The invention describes a shaping tool which has a housing (1) and a nozzle (2) for the production of multi-lumen tubes, the housing (1) and the nozzle (2) being connected to one another via a thread. The housing (1) has a flow duct (4) and a housing core (5), which is completely surrounded by the flow duct (7), and at least two air ducts (6) through which outside air can be conducted into the interior of the housing core (5). . For this purpose, the air ducts (6) have a tubular wall in the area of the flow duct (7). The nozzle (2) has a flow channel (7) and a nozzle core (8) which is completely surrounded by the flow channel. At its end, the nozzle core (8) is divided into individual, separate lumen cores (9), each of which has its own lumen air channel (10). The shaping tool is characterized in that it consists of two compact parts, namely the housing (1) and the nozzle (2), that there is a separate air duct (6) for each lumen, which is connected to a lumen air duct (10). and that the housing core (5) is fastened both via the tubular walls (25) of the air ducts (6) and also via lattice walls (16) of a lattice system (17) dividing the flow duct into smaller sub-ducts, and that in the flow duct ( 7) of the nozzle (2) there are also filigree connecting walls (25) which divide the material flow channel into a large number of smaller flow channel sections (19) and which connect the nozzle core (8) to the nozzle (2).

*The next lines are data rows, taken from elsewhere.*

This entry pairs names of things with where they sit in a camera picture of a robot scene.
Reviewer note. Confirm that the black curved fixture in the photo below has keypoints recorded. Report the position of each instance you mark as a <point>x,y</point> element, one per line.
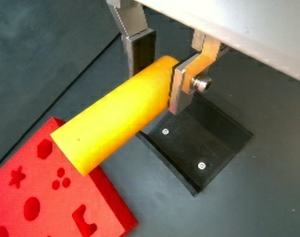
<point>195,142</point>

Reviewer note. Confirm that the yellow oval cylinder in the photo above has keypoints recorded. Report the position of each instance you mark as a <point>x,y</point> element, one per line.
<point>95,133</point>

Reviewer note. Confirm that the red foam shape block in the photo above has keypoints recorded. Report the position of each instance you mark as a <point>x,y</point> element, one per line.
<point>48,201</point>

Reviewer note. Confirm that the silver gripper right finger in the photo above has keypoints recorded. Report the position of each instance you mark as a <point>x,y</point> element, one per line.
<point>190,77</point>

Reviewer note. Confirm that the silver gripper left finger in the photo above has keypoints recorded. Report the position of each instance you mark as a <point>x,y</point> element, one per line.
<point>138,37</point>

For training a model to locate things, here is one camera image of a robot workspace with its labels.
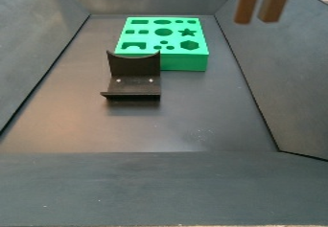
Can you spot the black curved object holder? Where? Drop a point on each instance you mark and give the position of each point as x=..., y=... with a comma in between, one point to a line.
x=134, y=77

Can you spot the green shape sorting board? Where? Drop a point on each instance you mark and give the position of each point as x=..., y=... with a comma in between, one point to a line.
x=174, y=36

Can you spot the brown square-circle peg object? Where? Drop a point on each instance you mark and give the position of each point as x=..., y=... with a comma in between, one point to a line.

Advantageous processes for the production of multi-lumen tubes can be carried out with shaping tools according to the invention.

Description

The invention relates to a special shaping tool for the extrusion of multi-lumen hoses, which are primarily used in medical technology. Multi-lumen tubes are tubes that have at least two separate channels. The air that is inside each lumen must also be supplied when the melt is discharged from the shaping tool in order to prevent a negative pressure from developing in the lumen and the lumen channel collapsing as a result. A shaping tool for the production of multi-lumen hoses therefore requires a separate mandrel, which encloses an air duct, to produce each individual lumen.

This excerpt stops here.